Ah phew that was close, nearly got locked in… yes that’s right I suffer from that strange affliction that hits one in eight twenty-seven to thirty-seven year olds, Crystaline Mazititus. This is a psychological condition in which you imagine every task you take on has been placed on your shoulders in order to win cheap plastic spheres in the game show “The Crystal Maze”. Forgive me, ‘adventure game show’.
Chris and I have just, in the very nick of time, finished a second draft of a feature script we are working on, prosaically entitled “I’m Going To Kill You”. It needed to be done in time for Sunday and other events meant that last night was the last night we could spend working on it. We’ve turned this draft around in six days which is pretty good going, not least because of our insistence on retyping our drafts from scratch rather than cutting and pasting any material from the old versions.
What’s slightly more annoying is that, though it only took us six days, these six days have been pushed back and postponed for about six weeks. Yesterday’s deadline should never have been a deadline at all and to see it come grinding over the hill with a sickening and awful sense of the familiar and the inevitable was to feel like we’d run into a simple mental challenge only to miss an obvious part of the quiz. In my head I could see the crystal and I could hear the idiots who are the team mates of my subconscious shouting useless advice “Get the Crystal!” “No no just come out!” “Quick you’re running out of time just – I don’t know – you’ve just got to get the Crystal!!”

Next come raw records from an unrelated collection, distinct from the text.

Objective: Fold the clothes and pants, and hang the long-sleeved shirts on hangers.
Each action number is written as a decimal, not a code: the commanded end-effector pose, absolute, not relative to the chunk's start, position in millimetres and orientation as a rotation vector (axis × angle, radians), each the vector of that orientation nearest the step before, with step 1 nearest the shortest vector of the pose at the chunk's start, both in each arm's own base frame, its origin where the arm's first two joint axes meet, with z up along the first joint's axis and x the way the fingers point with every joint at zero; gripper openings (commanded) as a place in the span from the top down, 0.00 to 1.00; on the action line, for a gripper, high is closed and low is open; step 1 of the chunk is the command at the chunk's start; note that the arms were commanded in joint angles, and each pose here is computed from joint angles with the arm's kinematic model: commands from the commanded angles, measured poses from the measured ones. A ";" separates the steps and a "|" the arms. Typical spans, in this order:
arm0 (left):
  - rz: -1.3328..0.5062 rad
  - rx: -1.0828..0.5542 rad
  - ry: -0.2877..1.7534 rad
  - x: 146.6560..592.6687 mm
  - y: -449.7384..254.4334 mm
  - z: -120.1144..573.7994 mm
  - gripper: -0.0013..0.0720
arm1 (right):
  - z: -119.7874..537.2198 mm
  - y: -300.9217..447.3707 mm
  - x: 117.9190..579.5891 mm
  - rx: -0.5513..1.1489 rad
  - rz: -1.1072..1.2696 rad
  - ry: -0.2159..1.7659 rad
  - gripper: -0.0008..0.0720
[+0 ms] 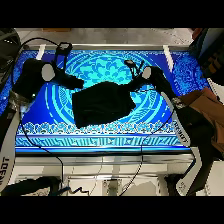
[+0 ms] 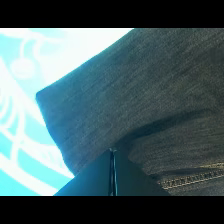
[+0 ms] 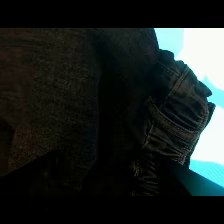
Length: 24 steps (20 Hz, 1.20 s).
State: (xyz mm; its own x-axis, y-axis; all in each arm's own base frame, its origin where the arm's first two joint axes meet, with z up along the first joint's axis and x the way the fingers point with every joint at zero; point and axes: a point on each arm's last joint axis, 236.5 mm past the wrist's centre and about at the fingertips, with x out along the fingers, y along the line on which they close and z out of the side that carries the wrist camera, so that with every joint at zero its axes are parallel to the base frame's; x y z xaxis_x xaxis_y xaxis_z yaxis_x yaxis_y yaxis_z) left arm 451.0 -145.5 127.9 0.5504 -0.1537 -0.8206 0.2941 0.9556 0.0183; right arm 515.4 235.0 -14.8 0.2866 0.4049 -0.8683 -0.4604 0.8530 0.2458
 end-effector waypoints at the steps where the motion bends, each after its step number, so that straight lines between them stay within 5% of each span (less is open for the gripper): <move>1: -0.266 0.157 0.959 449.1 -145.5 127.9 0.95 | -18.4 231.6 518.0 -0.080 0.527 1.143 0.05; 9: -0.273 0.148 0.962 448.0 -147.9 127.9 0.95 | -77.3 208.3 518.2 0.045 0.403 1.320 0.07; 17: -0.278 0.160 0.960 448.3 -147.7 127.8 0.95 | -73.9 172.6 536.1 0.657 0.479 1.397 0.07; 24: -0.278 0.160 0.960 448.2 -147.7 127.9 0.95 | -83.0 232.3 523.1 0.875 0.694 1.436 0.00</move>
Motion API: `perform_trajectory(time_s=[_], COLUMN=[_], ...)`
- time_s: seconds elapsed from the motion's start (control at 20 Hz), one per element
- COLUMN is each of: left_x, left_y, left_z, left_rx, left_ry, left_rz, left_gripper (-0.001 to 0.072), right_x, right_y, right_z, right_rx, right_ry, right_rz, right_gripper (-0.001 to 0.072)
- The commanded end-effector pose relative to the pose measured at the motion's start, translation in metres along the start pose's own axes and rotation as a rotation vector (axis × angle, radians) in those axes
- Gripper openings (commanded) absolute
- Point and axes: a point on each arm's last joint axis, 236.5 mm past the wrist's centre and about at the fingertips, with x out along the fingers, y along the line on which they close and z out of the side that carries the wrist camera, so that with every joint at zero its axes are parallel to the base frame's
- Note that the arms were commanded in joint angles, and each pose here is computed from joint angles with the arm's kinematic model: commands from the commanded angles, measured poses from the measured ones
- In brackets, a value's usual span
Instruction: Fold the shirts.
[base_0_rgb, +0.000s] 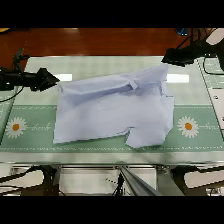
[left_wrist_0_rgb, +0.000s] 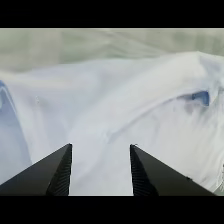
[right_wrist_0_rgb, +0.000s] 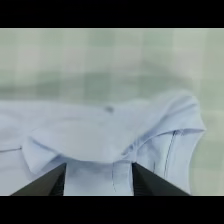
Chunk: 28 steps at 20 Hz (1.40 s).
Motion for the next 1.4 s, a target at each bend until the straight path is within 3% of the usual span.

As Chris hit send on the email I was very tempted to punch the air and hiss “Yes” like an even limper Tim Henman. But I didn’t. Or at least not in reality. Obviously in my head I was high fiving with the shell-suit clad idiots from the IT department where we met.
Oh the Crystal Maze. One of those perfect British TV programmes that managed to make a positive out of its very hopeless rubbishness. Often TV is cruelly devised to mock its participants. I am ashamed of my wicked enjoyment of the unannounced final challenge in “Robot Wars” in which the prepubescent geeks who had just proven themselves victorious in the construction of gladiatorial robot shoeboxes were then interviewed by Phillipa Forrester. Moments earlier Dave had been a merciless God of the machines of war but now, in the very teeth of his victory, he has to talk on camera to an actual lady who is a girl with breasts and everything and in one awful stroke he is reminded of exactly where he lies in the eyes of normal society. But nothing has been quite so perfectly created to show up its contestants as the desperate lost souls that they are as “The Crystal Maze”.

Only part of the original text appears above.